INDEPENDENT NEWS

10th anniversary of New Zealand Sign Language week

Published: Tue 10 May 2016 12:26 PM
Hon Hekia Parata
Minister of Education
10 May 2016
10th anniversary of New Zealand Sign Language week
Education Minister Hekia Parata today met with the New Zealand Sign Language Advisory Group and the visiting World Federation of the Deaf Board to mark Sign Language Awareness Week.
“2016 marks 10 years since New Zealand Sign Language (NZSL) became an official language of New Zealand and it is used on a daily basis by thousands of people,” says Ms Parata.
“This language is, like all languages, both functionally and culturally important, and we’re investing in a range of initiatives to make NZSL more accessible to deaf students and their parents and whanau.”

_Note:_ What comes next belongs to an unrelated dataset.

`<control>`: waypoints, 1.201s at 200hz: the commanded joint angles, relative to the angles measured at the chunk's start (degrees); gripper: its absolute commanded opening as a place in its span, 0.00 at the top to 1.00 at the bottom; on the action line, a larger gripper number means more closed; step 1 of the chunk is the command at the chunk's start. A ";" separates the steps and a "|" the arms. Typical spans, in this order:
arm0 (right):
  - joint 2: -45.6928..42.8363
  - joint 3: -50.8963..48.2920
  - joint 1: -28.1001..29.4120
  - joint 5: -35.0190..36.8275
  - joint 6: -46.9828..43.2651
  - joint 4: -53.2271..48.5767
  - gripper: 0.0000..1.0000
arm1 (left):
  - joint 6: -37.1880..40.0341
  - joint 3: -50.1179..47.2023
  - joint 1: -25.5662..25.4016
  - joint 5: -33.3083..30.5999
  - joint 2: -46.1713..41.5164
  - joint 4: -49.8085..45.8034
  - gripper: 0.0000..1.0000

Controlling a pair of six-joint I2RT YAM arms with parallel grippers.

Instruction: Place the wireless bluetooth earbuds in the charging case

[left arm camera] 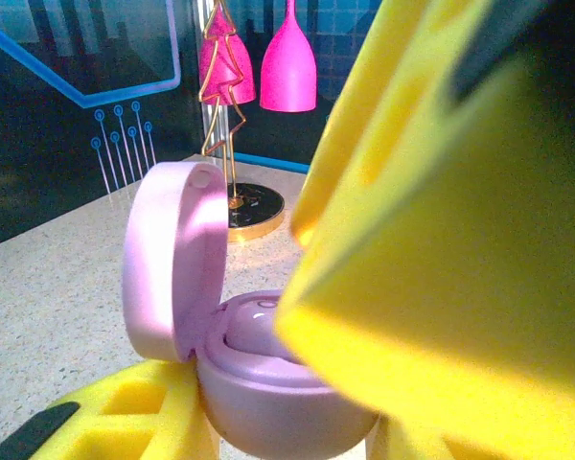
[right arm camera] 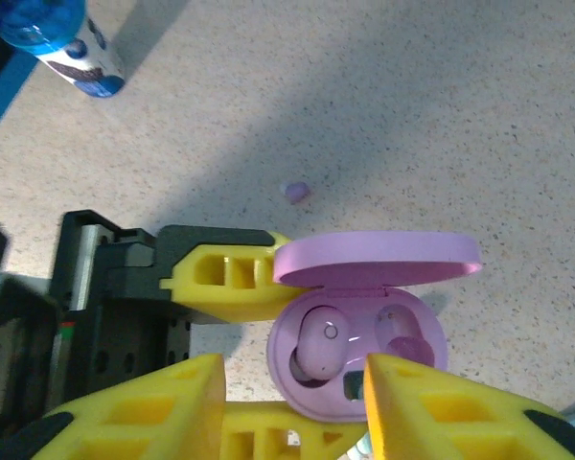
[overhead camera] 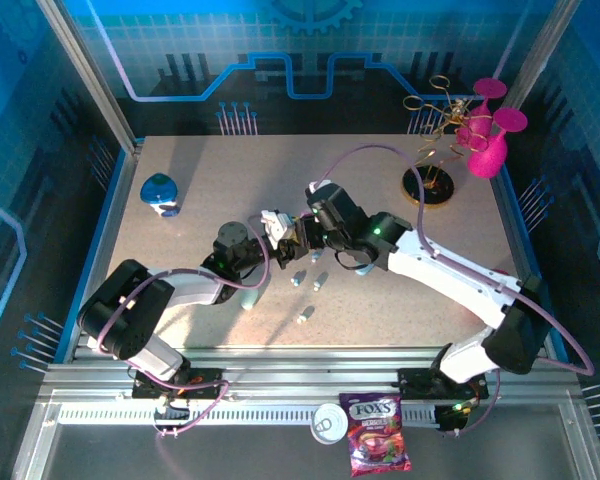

Those initiatives include the First Signs service which helps deaf pre-schoolers and their families to learn NZSL, NZSL@School which increases the opportunities for deaf children to use and learn NZSL in school, the development of electronic reading books that incorporate NZSL and the development of Level 1 and 2 NCEA Achievement Standards in NZSL.
Ms Parata says the visit to New Zealand by the World Federation of the Deaf is just the second in the history of the organisation which is recognised by the United Nations as the international spokes-organisation for the world’s approximately 70 million deaf people.
“The visit is an acknowledgement of the work being done in New Zealand to protect and promote the Deaf community’s, language and culture.
“In education we are working hard to support deaf children, their families and schools so that deaf children have access to NZSL and the same opportunities to succeed in education as other children and young people.”